An Axially Repurposed Blade Profile
What would happen if diamond blade cutting tools could swing their functional workings around by ninety-degrees? Well, that’s how diamond cup wheels developed. With blades, the axis where work is done starts at the blade rim, before tracking down the tool’s core. Switching the angle of attack by 90° so that the tool face absorbs the brunt of the impact, the disc edges operate as face-transposed surface grinders. Interestingly, the core is concave now. The dish shape is also chock full of circular openings, which are there to eject waste materials. As the surface grinding work proceeds, abraded detritus exits through the spinning air channels. Just as a quick by-the-way, the cup also functions as a powered fan, so it sucks away heat as the tool scours a surface.
Diamond Cup Wheels: The Applications
The simplest, least costly planar grinding discs are equipped with high-grit coarseness ratings. The sintered bonding agent ages fast while larger embedded diamonds scour all kinds of surface coatings out of existence. Paint, rust, old layers of stubborn wallpaper, all of these obstinate coatings quickly erode and disappear when attacked by 120-grit diamond cup wheels. If this tool is operating at top speed, no surface stain can survive its assault, not for long. Now, what about the flip side of the applications coin? What about fine-grinding work? Unlike the paint or rust expulsion work, these diamond-encrusted, edge-abrading segments are intended to polish sheet surfaces. For example, an oxide-coated sheet of aluminium will look dull, but it’ll shine after being polished by a fine-grained diamond cup wheel. Designed to polish marble, quartz, even concrete, the tools can impart visual appeal to the coarsest construction mediums.

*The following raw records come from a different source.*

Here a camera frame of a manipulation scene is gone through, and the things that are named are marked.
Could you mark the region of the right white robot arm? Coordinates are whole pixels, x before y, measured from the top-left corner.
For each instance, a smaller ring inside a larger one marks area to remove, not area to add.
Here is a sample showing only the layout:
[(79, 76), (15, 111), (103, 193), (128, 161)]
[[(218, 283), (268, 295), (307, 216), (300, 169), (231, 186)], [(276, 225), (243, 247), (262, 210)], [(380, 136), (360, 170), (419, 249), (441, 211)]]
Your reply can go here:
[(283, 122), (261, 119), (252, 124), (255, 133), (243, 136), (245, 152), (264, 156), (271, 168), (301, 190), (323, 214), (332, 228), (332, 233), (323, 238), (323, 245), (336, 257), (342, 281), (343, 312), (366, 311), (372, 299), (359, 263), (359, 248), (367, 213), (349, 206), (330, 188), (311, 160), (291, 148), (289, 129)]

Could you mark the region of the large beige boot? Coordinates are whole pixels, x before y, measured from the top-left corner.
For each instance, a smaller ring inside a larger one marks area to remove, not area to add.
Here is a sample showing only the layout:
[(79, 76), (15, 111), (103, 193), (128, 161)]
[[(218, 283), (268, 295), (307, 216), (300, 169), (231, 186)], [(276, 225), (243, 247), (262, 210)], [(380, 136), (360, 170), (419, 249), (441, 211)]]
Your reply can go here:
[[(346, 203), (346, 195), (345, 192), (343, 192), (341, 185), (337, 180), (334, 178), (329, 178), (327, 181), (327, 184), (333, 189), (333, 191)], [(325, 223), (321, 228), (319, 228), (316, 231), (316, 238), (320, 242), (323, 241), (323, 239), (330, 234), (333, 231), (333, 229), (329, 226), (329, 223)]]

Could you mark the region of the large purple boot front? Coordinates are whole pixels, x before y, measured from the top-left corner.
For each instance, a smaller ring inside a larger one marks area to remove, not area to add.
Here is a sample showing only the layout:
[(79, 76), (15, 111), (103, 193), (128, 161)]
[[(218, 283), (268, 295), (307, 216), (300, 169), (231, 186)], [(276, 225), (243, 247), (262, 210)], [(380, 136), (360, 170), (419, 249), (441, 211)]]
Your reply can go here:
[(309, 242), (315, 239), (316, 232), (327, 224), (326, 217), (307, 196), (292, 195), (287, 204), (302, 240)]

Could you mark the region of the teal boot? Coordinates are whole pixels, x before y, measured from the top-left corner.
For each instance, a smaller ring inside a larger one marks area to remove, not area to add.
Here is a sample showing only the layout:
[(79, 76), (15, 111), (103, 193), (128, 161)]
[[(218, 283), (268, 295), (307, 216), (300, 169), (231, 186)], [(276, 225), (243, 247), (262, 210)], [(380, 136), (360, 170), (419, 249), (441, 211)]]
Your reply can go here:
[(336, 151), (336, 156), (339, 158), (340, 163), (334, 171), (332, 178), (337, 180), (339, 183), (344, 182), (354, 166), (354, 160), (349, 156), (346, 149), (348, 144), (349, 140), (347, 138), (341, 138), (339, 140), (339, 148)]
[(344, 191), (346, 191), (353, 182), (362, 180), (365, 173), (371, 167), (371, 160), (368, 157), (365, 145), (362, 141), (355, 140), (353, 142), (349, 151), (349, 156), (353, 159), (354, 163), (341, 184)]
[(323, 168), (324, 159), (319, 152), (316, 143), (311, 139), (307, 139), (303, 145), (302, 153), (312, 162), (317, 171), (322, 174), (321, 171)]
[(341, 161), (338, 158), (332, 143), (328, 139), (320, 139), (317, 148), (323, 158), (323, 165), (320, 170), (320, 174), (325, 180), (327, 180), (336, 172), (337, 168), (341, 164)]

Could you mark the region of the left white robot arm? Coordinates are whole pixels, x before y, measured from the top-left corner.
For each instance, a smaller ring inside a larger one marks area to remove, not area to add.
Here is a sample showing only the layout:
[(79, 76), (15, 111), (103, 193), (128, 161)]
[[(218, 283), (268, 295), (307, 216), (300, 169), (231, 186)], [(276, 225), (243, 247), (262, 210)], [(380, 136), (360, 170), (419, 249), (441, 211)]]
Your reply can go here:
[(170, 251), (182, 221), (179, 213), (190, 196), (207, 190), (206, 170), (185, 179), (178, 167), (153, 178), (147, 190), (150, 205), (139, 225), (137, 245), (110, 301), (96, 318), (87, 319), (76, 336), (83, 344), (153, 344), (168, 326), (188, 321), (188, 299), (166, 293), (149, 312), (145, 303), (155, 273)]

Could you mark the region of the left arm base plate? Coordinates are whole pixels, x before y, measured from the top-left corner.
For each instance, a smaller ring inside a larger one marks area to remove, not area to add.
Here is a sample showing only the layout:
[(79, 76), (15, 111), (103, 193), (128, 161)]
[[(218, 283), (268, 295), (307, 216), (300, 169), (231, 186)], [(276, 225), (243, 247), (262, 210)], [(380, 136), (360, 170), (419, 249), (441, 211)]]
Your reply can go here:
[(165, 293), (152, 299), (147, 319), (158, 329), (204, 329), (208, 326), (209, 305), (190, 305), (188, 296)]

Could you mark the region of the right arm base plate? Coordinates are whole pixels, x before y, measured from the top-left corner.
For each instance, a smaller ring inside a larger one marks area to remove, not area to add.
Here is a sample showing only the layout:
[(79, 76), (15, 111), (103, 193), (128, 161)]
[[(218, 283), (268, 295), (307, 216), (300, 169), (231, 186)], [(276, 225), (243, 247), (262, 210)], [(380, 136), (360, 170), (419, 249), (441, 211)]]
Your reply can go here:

For wood and softer construction materials, contractors stick with everyday sanding tools. They deliver more than enough grinding power. True, they’ll also work on wallpaper and paint. For deeply ingrained rust patches, though, we advise a switch to a diamond cup wheel. Then, for fine-polishing on famously coarse substances like granite and quartz, a low-grit polishing cup wheel is the right tool. Made of the toughest, most obdurate particles of gritty stone, those depressed cores and spinning openings drain the polishing heat and rough-edged waste.